--- Work to complete ---
Work through the lines below and count those holding "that"; reply with the number only.

== Given information ==

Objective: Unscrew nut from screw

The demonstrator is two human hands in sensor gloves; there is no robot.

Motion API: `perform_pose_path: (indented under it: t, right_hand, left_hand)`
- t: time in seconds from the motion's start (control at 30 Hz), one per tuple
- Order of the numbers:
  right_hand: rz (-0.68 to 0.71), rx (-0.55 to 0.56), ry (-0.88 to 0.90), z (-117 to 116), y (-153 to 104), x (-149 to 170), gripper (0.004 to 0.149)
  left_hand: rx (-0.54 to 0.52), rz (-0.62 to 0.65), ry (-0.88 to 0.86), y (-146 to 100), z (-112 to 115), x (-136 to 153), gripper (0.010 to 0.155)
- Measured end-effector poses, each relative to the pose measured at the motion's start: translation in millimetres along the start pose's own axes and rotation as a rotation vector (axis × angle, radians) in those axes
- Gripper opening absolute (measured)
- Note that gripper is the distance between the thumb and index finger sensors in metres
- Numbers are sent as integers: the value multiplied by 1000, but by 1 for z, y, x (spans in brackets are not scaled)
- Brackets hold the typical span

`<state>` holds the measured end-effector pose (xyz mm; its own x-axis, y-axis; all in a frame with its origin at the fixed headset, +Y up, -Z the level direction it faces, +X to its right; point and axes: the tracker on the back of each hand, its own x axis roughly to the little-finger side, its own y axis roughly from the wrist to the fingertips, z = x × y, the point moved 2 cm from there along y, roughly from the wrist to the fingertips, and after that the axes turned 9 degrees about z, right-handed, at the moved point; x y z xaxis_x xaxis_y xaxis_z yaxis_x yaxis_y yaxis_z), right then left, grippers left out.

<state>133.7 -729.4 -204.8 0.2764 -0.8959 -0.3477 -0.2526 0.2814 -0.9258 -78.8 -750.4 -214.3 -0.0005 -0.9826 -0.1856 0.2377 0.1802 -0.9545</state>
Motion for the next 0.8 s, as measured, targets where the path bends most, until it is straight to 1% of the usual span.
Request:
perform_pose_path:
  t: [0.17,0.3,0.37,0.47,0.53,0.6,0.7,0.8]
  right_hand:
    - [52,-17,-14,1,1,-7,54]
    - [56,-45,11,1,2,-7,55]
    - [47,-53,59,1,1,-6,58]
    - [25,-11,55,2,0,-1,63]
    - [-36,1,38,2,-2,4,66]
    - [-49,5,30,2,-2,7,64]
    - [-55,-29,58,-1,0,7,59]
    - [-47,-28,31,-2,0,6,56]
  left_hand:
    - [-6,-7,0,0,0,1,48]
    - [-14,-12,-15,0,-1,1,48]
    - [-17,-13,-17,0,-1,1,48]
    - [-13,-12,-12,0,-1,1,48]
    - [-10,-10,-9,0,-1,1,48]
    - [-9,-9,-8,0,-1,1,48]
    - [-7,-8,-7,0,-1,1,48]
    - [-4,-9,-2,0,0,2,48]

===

--- Result ---
2